Monday, December 31, 2018

In Trump´s country




“Coal Mining in the American Heartland” is an interesting documentary about miners in West Virginia, USA. (It´s available on YouTube until 15 August 2019.) The producers have tried to give as objective view of West Virginia mining communities as possible. We get to meet both traditional working class families who staunchly support Donald Trump, a Cherokee activist who just as staunchly opposes strip mining and environmental destruction, and a police officer in a near-ghost town hit by the opiate crisis who has sued the pharmaceutical companies he believes are responsible.

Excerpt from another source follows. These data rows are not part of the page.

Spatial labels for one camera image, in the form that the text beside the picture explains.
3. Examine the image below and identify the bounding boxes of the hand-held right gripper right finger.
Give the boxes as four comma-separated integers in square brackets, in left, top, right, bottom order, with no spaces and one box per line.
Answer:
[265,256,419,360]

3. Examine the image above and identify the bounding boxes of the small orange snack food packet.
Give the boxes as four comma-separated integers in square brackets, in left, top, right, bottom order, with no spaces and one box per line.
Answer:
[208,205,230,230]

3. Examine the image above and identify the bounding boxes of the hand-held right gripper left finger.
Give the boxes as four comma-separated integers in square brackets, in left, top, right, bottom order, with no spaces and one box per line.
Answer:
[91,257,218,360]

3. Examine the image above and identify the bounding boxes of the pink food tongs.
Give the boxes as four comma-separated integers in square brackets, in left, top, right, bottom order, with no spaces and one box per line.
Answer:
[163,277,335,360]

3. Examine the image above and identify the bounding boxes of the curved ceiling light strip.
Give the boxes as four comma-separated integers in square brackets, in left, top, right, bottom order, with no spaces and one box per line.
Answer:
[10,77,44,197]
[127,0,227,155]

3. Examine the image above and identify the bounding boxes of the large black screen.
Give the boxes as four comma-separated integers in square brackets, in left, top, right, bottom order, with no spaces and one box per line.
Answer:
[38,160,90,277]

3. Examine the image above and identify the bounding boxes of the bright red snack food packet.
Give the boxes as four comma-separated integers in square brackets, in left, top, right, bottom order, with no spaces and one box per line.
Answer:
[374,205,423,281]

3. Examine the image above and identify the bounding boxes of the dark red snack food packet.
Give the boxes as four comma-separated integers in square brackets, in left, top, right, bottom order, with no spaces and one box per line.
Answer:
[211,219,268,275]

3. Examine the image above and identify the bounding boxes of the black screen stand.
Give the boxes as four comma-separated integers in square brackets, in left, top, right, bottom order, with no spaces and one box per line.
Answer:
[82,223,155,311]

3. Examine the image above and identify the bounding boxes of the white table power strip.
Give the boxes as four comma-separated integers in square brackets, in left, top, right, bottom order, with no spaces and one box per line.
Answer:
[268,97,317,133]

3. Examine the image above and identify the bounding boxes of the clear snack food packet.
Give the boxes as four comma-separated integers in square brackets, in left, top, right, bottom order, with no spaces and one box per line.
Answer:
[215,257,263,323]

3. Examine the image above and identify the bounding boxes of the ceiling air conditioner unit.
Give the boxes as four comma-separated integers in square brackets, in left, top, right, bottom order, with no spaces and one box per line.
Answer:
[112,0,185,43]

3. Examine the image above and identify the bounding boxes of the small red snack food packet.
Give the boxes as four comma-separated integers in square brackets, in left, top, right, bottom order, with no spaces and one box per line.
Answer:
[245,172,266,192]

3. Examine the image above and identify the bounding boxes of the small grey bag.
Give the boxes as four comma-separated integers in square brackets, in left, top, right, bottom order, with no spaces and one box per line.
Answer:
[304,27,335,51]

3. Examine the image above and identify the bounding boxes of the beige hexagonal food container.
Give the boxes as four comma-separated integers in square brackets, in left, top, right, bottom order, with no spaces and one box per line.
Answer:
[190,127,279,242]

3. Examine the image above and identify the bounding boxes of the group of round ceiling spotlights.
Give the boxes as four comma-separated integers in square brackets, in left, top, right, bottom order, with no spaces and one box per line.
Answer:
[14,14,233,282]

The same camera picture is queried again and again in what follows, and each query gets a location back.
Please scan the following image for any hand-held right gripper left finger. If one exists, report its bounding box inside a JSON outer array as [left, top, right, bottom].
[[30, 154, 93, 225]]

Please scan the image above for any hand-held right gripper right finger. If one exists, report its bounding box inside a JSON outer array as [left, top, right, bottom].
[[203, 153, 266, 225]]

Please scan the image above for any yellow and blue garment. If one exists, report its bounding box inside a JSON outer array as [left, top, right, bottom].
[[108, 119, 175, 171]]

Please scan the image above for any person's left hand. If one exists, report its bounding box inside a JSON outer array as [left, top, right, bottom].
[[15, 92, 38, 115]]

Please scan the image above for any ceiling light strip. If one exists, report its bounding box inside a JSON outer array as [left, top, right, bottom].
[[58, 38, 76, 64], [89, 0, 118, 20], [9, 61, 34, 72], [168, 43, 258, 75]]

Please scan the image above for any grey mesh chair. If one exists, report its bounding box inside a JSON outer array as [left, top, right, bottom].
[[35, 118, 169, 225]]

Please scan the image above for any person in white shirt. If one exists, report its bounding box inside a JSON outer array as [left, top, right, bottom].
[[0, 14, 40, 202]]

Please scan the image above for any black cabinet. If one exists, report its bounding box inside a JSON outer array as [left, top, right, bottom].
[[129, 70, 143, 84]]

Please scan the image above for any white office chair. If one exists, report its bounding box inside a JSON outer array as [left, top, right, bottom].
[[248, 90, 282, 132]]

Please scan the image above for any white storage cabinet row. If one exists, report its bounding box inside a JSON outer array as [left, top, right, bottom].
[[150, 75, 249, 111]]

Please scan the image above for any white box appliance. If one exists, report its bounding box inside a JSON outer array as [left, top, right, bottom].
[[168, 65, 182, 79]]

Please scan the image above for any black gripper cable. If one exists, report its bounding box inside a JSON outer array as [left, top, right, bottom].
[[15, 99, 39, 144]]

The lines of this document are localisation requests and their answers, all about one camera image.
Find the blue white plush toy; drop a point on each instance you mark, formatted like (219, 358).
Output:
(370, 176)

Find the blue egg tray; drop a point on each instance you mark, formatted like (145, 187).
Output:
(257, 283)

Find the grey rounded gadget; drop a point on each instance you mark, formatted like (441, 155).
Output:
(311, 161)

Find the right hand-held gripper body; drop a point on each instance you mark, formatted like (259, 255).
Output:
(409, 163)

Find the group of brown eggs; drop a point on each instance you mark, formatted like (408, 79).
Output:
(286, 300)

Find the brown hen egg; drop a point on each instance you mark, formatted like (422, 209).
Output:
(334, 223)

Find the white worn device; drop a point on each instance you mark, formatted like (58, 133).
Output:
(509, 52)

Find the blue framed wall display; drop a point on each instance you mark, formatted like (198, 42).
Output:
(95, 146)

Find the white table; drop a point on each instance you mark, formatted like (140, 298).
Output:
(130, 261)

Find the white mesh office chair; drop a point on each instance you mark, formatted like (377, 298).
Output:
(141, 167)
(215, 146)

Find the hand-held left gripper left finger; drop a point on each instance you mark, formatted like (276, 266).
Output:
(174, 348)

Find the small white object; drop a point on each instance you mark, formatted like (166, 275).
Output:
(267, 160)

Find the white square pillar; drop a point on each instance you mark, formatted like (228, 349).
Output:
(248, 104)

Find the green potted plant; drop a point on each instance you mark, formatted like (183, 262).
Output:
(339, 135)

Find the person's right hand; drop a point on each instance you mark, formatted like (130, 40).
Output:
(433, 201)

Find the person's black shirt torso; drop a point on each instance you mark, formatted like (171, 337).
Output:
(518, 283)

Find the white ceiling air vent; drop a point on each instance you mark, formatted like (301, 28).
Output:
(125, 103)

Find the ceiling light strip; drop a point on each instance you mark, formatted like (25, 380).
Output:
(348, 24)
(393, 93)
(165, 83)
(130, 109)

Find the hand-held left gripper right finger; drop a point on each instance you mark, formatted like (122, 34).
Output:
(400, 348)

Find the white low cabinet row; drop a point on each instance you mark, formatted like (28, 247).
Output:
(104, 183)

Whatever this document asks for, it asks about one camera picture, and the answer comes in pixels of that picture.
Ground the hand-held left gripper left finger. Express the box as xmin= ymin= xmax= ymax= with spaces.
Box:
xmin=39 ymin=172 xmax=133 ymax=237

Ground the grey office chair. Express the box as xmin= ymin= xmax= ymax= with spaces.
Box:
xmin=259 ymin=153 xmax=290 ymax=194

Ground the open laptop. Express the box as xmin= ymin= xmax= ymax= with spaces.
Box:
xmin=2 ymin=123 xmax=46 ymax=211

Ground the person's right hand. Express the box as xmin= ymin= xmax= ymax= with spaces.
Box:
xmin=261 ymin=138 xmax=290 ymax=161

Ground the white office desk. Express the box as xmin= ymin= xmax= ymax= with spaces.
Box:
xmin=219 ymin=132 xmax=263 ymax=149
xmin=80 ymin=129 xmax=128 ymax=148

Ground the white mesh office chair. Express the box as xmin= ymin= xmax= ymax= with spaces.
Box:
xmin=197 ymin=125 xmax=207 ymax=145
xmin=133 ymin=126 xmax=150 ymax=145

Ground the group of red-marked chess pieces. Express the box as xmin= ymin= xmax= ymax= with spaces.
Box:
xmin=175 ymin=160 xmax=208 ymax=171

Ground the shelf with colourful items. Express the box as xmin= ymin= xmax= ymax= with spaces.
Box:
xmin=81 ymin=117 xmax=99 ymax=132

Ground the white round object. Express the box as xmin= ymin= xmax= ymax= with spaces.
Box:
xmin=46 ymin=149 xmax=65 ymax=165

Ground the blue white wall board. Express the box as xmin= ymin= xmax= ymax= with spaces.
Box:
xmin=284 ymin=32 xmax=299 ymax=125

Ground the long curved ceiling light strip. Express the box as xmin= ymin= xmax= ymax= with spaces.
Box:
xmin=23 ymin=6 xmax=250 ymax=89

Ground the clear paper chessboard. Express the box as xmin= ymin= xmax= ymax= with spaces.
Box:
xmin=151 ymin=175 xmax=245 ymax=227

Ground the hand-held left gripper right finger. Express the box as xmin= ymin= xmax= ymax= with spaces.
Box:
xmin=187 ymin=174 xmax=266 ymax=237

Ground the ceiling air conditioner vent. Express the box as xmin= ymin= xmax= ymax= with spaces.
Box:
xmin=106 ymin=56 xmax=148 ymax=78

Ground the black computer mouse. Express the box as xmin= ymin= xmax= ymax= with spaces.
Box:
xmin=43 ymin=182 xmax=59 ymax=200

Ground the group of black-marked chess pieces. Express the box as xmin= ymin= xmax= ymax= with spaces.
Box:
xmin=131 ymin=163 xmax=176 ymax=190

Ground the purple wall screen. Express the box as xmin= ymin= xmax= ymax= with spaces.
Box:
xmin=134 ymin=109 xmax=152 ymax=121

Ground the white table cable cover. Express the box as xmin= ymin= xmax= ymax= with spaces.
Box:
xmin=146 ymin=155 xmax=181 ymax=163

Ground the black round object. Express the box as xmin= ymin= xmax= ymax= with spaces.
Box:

Unsurprisingly, the job as a coal miner turns out to be extremely dangerous, both in the short run (the constant risk of accidents) and the long run (black lung). However, the miners are also among the best paid workers in the nation – one of the miners interviewed, who hardly has a high school education, earns 5000 dollars per month! Very little is said about the union, the near-legendary UMWA, but I get the impression that the workers interviewed haven´t joined it. Trump has deregulated the coal industry, which is good for the workers (and the mining bosses) but bad for the environment, although it´s not clear how effective the old regulations *really* were – probably not much, judging by the interview with the Native activist.

The most peculiar part of “Coal Mining” deals with the snake-handlers or snake-throwers, an extreme Pentecostal revivalist movement. The supporters handle dangerous snakes and drink literal poison during the services! The local congregation is very small, though. Everyone in the featured communities seems to be White, except one of the snake-handlers, who is African American.

I liked this production, which tries to be as non-judgmental as possible towards a part of America usually considered among the more backward parts of “fly over country”. Recommended.